┌──

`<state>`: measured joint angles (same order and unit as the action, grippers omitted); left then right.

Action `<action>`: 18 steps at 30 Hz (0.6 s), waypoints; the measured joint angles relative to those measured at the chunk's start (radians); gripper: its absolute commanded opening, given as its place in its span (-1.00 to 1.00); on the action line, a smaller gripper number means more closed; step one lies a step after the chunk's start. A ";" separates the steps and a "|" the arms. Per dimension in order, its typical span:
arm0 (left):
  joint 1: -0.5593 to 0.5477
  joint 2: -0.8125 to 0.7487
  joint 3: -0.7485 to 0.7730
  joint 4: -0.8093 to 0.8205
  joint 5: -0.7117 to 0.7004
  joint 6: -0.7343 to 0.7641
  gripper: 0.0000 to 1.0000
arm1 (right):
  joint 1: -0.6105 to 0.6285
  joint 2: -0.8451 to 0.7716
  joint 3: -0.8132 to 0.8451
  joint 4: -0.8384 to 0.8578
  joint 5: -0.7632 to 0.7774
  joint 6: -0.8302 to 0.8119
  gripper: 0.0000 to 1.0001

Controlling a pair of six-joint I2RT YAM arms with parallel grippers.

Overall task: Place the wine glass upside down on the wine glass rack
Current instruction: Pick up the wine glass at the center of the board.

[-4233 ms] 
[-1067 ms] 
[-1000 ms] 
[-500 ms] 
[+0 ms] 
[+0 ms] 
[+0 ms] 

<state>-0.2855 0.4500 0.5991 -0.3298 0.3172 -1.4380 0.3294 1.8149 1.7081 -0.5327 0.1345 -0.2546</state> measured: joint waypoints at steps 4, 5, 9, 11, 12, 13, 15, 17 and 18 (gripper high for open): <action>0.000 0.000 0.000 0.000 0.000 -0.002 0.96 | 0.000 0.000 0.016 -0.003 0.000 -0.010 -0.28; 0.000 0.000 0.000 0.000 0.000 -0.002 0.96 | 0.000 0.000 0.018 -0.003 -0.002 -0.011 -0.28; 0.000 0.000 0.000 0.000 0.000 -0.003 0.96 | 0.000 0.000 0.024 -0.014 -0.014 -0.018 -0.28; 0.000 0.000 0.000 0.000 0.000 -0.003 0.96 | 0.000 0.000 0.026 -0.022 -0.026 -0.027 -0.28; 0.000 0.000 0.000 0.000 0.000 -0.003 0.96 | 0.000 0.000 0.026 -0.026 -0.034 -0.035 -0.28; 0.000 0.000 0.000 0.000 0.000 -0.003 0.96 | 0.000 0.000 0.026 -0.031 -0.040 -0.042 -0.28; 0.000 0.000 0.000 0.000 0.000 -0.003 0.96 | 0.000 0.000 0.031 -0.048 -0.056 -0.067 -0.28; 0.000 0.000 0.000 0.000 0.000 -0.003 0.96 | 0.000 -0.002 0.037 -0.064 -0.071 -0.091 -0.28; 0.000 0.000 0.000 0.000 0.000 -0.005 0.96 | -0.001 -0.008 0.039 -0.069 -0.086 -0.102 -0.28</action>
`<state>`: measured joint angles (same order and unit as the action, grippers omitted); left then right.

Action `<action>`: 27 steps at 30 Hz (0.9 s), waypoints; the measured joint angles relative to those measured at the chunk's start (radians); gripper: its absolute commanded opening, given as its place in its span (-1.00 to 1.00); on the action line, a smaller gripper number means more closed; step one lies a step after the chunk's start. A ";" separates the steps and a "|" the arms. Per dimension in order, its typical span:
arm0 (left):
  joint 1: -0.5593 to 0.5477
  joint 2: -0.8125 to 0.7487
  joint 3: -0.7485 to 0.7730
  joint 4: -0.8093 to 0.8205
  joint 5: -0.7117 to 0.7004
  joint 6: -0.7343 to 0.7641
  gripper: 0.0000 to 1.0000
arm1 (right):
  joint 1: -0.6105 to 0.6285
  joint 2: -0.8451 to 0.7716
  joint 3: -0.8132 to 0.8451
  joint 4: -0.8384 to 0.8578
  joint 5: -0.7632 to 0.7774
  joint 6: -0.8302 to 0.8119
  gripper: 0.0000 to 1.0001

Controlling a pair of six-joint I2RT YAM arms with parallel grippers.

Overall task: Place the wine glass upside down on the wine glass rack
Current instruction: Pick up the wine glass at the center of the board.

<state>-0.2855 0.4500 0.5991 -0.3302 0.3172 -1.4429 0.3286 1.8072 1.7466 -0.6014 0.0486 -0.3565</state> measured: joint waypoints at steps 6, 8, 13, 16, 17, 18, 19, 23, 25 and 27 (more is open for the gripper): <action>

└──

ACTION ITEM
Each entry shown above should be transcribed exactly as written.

YOUR SOLUTION
`<state>`: measured joint angles (same order and unit as the action, grippers omitted); left then right.

Action `<action>`: 18 steps at 30 Hz (0.6 s), waypoints; the measured joint angles relative to those measured at the chunk's start (radians); gripper: its absolute commanded opening, given as its place in its span (-1.00 to 1.00); on the action line, a smaller gripper number means more closed; step one lies a step after the chunk's start. A ";" separates the steps and a "|" the arms. Per dimension in order, its typical span:
arm0 (left):
  joint 1: -0.5593 to 0.5477
  joint 2: -0.8125 to 0.7487
  joint 3: -0.7485 to 0.7730
  joint 4: -0.8093 to 0.8205
  joint 5: -0.7117 to 0.7004
  joint 6: -0.7343 to 0.7641
  gripper: 0.0000 to 1.0000
arm1 (right):
  joint 1: -0.6105 to 0.6285
  joint 2: -0.8451 to 0.7716
  joint 3: -0.8132 to 0.8451
  joint 4: -0.8384 to 0.8578
  joint 5: -0.7632 to 0.7774
  joint 6: -0.8302 to 0.8119
  gripper: 0.0000 to 1.0001

Controlling a pair of six-joint I2RT YAM arms with parallel grippers.

Overall task: Place the wine glass upside down on the wine glass rack
Current instruction: Pick up the wine glass at the center of the board.

[-4233 ms] 
[-1067 ms] 
[-1000 ms] 
[-500 ms] 
[+0 ms] 
[+0 ms] 
[+0 ms] 

<state>-0.2855 0.4500 0.5991 -0.3298 0.3172 -1.4380 0.3294 1.8149 1.7081 -0.5327 0.1345 -0.2546</state> measured: joint waypoints at steps 4, 5, 9, 11, 12, 13, 15, 17 and 18 (gripper high for open): <action>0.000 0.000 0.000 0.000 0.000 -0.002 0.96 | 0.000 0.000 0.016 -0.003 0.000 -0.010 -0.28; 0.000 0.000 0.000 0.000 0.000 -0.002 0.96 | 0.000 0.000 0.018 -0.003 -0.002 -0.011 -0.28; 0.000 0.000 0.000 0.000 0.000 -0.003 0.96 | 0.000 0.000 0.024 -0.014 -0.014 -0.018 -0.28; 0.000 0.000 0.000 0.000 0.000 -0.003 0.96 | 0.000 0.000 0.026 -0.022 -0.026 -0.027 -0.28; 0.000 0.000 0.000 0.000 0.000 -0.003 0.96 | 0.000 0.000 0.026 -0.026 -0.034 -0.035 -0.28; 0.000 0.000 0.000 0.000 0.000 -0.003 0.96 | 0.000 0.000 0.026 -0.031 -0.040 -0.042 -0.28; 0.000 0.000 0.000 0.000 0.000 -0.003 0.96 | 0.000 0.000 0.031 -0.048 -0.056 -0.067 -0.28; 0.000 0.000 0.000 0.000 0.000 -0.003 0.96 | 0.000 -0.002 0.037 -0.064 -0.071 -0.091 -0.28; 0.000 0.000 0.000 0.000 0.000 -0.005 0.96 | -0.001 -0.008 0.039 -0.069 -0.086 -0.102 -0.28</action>
`<state>`: measured joint angles (same order and unit as the action, grippers omitted); left then right.

Action `<action>`: 27 steps at 30 Hz (0.9 s), waypoints; the measured joint angles relative to those measured at the chunk's start (radians); gripper: its absolute commanded opening, given as its place in its span (-1.00 to 1.00); on the action line, a smaller gripper number means more closed; step one lies a step after the chunk's start. A ";" separates the steps and a "|" the arms. Per dimension in order, its typical span:
arm0 (left):
  joint 1: -0.5593 to 0.5477
  joint 2: -0.8125 to 0.7487
  joint 3: -0.7485 to 0.7730
  joint 4: -0.8093 to 0.8205
  joint 5: -0.7117 to 0.7004
  joint 6: -0.7343 to 0.7641
  gripper: 0.0000 to 1.0000
arm1 (right):
  joint 1: -0.6105 to 0.6285
  joint 2: -0.8451 to 0.7716
  joint 3: -0.8132 to 0.8451
  joint 4: -0.8384 to 0.8578
  joint 5: -0.7632 to 0.7774
  joint 6: -0.8302 to 0.8119
  gripper: 0.0000 to 1.0001

Controlling a pair of six-joint I2RT YAM arms with parallel grippers.

Overall task: Place the wine glass upside down on the wine glass rack
Current instruction: Pick up the wine glass at the center of the board.

<state>-0.2855 0.4500 0.5991 -0.3302 0.3172 -1.4429 0.3286 1.8072 1.7466 -0.6014 0.0486 -0.3565</state> measured: joint waypoints at steps 6, 8, 13, 16, 17, 18, 19, 23, 25 and 27 (more is open for the gripper): <action>

The response is now finished.